Sunday 6 April 2014

Memes in machine intelligence

For decades, machine intelligence researchers have considered the human brain to be their target - the thing whose functionality they need to inexpensively duplicate in order to automate much human labour and compete with human beings in the marketplace.

This is a reasonable perspective - but individual human brains are less significant today than they once were. The competition for machines these days mostly consists of networks of humans - and they are competing with them using networks of machines.

This means that cultural evolution is intimately relevant to the work associated with constructing machine intelligence. It is really cumulative cultural evolution which researchers are trying to produce in machines.

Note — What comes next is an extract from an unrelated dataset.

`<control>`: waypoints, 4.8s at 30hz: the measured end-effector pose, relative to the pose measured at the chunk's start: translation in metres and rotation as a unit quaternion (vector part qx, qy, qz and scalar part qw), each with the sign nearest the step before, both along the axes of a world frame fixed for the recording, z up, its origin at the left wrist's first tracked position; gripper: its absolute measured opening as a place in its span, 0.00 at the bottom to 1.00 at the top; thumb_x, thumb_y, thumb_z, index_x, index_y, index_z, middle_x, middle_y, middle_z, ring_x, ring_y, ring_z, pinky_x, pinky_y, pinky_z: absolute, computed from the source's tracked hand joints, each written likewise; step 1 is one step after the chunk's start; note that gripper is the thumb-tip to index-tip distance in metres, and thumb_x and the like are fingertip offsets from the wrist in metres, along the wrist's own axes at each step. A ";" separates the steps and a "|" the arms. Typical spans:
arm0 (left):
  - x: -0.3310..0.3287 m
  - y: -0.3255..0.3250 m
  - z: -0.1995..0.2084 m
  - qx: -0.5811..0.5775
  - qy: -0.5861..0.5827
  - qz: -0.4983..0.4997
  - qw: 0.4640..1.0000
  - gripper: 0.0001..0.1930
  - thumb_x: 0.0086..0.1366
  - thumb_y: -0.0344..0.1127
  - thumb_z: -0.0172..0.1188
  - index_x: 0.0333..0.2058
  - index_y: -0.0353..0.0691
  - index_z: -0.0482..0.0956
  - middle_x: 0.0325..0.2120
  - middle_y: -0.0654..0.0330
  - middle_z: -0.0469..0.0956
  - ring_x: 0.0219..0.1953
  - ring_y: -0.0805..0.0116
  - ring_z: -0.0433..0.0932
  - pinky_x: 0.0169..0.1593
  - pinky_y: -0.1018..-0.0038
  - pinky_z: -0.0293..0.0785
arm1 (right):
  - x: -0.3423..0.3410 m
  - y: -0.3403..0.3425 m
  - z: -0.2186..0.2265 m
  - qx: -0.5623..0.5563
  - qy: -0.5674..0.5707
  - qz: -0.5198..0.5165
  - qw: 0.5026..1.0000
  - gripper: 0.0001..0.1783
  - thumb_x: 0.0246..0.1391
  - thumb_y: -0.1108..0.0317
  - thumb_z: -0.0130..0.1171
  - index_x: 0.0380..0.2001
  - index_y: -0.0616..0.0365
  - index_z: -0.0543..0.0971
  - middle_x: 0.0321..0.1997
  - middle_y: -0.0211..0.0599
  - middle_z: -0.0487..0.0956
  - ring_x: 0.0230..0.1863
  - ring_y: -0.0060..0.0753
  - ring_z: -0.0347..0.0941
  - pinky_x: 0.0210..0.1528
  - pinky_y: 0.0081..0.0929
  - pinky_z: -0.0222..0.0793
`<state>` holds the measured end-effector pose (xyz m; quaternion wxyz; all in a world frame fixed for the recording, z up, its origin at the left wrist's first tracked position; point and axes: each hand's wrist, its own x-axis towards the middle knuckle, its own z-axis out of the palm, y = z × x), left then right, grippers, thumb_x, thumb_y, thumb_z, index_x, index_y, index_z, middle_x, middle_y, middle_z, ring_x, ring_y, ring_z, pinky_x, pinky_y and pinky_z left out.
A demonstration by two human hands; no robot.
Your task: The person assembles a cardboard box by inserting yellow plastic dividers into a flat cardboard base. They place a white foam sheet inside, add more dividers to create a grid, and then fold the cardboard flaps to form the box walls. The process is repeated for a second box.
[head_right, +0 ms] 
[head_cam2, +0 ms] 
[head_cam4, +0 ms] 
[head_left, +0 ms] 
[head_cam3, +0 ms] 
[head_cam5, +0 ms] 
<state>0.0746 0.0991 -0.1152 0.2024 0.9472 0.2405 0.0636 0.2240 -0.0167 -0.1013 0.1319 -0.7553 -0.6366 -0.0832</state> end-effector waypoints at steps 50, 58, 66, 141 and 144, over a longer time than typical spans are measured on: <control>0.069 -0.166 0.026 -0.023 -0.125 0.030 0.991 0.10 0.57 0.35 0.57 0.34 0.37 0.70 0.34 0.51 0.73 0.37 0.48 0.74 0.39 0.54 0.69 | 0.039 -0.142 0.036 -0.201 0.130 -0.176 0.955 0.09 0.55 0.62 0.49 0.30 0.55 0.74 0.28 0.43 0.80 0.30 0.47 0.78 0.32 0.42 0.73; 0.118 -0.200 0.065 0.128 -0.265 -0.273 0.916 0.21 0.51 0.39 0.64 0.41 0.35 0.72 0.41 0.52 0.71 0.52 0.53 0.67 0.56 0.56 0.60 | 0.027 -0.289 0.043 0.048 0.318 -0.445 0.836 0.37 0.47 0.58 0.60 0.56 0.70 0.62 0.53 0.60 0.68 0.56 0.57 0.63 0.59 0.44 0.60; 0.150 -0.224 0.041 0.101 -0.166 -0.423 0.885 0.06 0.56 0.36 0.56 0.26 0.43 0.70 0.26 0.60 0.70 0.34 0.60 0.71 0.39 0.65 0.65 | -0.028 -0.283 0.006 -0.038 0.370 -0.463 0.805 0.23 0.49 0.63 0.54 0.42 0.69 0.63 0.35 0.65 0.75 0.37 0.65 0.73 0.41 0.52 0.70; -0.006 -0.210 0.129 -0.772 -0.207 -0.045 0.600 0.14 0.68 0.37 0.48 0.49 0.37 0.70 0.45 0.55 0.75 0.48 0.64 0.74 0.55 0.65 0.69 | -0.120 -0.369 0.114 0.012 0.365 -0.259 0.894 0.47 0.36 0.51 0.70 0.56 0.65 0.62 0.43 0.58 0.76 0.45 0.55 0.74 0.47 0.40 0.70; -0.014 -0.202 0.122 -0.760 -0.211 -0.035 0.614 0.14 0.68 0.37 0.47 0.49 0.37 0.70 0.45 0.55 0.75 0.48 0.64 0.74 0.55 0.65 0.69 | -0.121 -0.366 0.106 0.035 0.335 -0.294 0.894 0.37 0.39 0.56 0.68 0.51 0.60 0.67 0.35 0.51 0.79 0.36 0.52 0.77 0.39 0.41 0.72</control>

This perspective typically leads to a shift of emphasis. Rather than attempting to copy human intelligence, engineers should consider trying to copy human social skills. Today, networks of social machines are proving very useful - even though the individual machines are not very smart - by comparison with the brain of an adult human.

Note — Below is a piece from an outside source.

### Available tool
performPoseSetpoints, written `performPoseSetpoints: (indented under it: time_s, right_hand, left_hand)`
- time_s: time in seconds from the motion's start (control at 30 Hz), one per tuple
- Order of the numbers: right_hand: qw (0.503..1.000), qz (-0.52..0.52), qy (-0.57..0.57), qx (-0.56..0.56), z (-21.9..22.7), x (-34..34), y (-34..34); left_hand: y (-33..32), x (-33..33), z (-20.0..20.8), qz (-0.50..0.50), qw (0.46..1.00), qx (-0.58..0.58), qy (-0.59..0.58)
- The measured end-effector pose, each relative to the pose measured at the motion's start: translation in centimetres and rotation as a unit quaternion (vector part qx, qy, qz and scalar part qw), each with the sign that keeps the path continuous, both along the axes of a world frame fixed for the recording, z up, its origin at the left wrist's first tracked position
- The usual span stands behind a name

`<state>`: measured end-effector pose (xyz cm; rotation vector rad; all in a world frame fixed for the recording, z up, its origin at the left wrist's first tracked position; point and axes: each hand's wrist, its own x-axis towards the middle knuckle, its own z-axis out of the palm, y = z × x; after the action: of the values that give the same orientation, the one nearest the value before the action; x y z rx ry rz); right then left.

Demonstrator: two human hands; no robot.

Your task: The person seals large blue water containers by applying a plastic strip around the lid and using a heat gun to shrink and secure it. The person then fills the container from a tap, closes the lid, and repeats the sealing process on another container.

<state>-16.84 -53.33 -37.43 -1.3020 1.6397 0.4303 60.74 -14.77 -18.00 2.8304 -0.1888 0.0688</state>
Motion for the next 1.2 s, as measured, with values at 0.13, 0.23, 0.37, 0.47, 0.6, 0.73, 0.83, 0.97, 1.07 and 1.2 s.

It looks as though ape imitation is very cognitively demanding - requiring the complex ability to put yourself in another person's shoes. However, with machines, transmission of ideas from one machine to another can be done without advanced cognitive faculties - for example by directly copying the relevant area of the machine's brain. It may be easier to produce social machines than smart machines. In other words, a memetics-based approach could well represent a short-cut to producing intelligent networks.

It is sometimes useful to consider the brain as a social network - with the neurons as individual agents and axons and dendrites as their communications network. It's a great proof of the concept that you can make a lot of stupid agents into a larger smart agent - if you have a social network with the correct topology and rules.

This link between cultural evolution and machine intelligence part of why the study of cultural evolution is so important. Not only does cultural evolution underpin most modern human evolution, it is also one of the key subjects for constructing and understanding the intelligent, social machines which will be so important to our future.